The crew of the Royal Eagle, now disguised to hide its origin and renamed the Raptor, follows the captives across the sea with guidance from Anthony, who can sense the whereabouts of Margaret. After two months at sea, they nearly overtake the slave ship, but through magic are first becalmed and then sunk. The survivors wash up on the shore of the distant, unfamiliar continent of Novindus.

The crew first must find a way up the cliffs that surround the northeastern edge of Novindus before they starve. After a few days, Calis, Marcus, and Nicholas find a way up the cliffs, but their men are tired and hungry, and many have died. At the top is an oasis, and the last water to be seen for miles. After some deliberation, Nicholas decides to head southeast, in the direction the captives' ship was heading.

After crossing the Hotlands, Nicholas and his company stumble upon a plot that appears to be intended to overthrow the Overlord of the City of the Serpent River. However, it turns out that the Overlord is a pawn of the wizard Dahakon and the Lady Clovis, who in turn are in league with the Pantathian Serpent Priests. After some time, Nicholas gains the trust of one of the clans of the City, Calis learns of the whereabouts of the prisoners, and Nakor is able to learn more about the Overlord, Dahakon, and Lady Clovis.

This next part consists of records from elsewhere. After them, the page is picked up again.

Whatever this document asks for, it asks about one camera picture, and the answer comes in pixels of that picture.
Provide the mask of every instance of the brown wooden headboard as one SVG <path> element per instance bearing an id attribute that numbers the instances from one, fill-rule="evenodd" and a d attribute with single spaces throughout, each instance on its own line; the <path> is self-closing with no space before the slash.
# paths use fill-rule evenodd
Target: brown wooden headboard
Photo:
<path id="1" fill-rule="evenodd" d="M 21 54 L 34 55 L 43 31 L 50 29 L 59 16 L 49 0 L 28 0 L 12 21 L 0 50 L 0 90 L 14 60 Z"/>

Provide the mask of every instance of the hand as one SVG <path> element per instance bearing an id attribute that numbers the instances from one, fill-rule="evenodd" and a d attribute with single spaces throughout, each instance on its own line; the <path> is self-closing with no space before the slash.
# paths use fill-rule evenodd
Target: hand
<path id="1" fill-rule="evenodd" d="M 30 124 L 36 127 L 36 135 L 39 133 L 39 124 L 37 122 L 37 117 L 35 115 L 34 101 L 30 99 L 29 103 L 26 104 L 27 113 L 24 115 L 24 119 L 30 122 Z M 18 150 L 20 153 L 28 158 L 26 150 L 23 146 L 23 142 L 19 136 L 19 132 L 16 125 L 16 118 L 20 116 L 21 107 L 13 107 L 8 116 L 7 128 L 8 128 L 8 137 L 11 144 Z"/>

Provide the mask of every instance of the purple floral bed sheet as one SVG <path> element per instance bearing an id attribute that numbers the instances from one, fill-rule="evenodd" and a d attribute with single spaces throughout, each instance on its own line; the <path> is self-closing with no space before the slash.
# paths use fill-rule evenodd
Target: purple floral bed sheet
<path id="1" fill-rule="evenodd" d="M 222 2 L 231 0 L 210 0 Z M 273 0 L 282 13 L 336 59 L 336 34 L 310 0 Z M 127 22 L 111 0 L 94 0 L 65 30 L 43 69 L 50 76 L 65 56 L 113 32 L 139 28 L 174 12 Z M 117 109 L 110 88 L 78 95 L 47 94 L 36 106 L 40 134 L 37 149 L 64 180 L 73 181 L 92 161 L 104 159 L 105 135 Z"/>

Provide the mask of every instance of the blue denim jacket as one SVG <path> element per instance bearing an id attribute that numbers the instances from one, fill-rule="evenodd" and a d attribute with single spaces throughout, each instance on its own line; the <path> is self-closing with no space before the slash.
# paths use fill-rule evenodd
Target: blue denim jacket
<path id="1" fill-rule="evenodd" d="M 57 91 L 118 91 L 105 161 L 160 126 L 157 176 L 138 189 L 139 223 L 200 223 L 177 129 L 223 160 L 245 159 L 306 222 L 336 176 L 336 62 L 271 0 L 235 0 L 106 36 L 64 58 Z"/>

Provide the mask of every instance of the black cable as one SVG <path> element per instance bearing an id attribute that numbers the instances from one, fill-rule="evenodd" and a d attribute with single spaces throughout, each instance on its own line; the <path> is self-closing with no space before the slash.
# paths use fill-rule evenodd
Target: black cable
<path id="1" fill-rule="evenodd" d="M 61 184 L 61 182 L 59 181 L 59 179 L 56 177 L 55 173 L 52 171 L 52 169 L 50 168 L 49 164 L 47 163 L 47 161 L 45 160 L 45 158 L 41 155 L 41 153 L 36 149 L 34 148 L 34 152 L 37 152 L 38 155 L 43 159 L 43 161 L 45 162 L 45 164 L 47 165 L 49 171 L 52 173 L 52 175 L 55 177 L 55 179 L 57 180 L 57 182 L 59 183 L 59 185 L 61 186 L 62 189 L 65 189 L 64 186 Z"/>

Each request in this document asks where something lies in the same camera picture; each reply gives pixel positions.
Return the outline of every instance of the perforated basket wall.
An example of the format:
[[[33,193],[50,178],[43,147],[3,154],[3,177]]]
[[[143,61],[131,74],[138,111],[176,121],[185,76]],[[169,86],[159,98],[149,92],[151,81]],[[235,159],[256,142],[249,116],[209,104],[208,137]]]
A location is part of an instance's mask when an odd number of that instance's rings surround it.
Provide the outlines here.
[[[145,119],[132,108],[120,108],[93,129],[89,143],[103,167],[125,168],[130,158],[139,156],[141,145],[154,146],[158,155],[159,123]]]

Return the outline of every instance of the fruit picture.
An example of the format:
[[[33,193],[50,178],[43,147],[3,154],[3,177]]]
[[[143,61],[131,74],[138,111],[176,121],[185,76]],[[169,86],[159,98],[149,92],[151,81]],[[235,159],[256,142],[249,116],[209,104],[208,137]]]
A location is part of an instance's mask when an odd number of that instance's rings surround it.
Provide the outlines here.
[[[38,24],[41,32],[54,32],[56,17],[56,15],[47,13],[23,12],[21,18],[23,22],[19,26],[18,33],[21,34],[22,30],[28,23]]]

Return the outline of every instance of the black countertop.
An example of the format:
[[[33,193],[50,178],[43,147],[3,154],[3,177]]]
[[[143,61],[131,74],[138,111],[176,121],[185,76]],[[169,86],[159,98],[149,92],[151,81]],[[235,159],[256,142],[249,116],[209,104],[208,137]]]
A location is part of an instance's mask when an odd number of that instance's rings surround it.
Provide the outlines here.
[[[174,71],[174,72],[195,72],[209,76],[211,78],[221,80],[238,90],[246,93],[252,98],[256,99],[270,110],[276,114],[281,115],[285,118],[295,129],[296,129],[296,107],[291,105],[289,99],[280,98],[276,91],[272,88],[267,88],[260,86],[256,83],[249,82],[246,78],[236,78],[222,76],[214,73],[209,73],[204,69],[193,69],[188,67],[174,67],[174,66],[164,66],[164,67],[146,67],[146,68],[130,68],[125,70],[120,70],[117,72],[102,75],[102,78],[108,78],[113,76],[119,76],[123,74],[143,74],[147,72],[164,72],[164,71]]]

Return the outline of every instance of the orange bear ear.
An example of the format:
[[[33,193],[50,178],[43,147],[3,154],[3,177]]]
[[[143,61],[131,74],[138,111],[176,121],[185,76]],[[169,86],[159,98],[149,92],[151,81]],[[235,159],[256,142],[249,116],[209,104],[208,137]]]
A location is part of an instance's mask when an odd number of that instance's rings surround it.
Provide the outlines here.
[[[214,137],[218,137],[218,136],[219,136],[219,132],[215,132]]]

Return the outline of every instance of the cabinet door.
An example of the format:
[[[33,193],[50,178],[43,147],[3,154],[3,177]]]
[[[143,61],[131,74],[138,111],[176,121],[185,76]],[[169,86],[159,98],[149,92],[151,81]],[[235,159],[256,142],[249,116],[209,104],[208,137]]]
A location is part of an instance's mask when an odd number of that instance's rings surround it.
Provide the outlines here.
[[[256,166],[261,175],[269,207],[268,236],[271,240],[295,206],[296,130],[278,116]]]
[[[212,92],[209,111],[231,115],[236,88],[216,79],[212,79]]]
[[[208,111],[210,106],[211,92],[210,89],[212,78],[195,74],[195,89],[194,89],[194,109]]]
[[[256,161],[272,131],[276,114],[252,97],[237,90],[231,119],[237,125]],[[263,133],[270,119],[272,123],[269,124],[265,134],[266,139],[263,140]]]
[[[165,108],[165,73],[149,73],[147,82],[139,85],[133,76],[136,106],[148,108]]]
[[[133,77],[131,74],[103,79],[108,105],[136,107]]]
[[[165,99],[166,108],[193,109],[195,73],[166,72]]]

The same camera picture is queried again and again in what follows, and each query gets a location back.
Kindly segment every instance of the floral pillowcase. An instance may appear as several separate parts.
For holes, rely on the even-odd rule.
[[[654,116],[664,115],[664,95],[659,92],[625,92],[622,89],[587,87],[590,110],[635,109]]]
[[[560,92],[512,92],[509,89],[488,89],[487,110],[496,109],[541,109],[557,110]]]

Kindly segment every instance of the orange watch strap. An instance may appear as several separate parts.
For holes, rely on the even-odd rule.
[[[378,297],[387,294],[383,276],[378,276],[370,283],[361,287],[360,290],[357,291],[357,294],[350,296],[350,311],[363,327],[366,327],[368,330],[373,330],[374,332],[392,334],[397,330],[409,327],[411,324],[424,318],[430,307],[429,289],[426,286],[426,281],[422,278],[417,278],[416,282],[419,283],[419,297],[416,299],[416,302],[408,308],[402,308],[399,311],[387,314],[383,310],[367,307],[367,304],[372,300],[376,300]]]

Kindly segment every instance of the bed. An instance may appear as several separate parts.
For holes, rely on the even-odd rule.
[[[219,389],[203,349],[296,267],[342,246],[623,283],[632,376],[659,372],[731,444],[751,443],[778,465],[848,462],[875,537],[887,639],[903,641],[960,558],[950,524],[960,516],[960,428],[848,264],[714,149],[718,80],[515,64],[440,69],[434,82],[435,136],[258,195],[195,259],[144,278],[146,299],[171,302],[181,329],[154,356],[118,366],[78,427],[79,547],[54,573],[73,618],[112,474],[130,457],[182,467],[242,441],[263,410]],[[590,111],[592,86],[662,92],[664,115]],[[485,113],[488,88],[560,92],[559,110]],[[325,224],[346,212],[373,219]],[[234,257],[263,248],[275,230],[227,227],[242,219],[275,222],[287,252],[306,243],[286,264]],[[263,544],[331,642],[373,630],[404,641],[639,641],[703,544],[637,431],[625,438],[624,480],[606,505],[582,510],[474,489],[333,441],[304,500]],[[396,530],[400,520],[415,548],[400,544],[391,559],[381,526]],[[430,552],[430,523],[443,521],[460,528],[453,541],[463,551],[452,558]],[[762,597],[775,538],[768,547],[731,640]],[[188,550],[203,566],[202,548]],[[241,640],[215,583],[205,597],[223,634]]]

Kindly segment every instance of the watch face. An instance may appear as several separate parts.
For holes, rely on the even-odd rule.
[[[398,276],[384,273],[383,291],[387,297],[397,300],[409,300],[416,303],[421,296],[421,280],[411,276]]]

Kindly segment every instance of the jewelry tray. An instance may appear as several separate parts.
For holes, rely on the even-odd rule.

When Nicholas's men infiltrate the compound where the prisoners are being held, Anthony makes a terrible discovery: the Pantathians have devised a plague that will kill over half of the people in the Kingdom, throwing it into turmoil, allowing them to reach the Lifestone below Sethanon and accomplish their master plan which will destroy Midkemia. The Pantathians have made copies of the Kingdom prisoners, which are infected with the plague and are to be returned on nearly perfect replicas of two Kingdom ships, including the Royal Eagle. Nicholas and his allies, both those from Crydee and those that joined during their time in Novindus, manage to free the prisoners, capture the copy of the Eagle, and begin the journey home following its sister ship, a replica of the Royal Gull. As Trask is seriously wounded during the capture of the Eagle, Nicholas takes command, despite his relative inexperience at sea.

After trailing the Gull closely for the long journey back to the Kingdom, Nicholas and his crew finally engage the ship in battle, burning it and sinking it to destroy the plague-carrying copies. During the battle, a bireme driven by the wizard Dahakon appears, and when all attempts to defeat him fail, Anthony summons the magician Pug, who appears riding the great dragon Ryana and destroys the evil necromancer and his ship and crew of undead minions.

Nicholas returns home with his crew to a heroes' welcome, having saved the Kingdom from destruction, and proven his worth as Prince as well.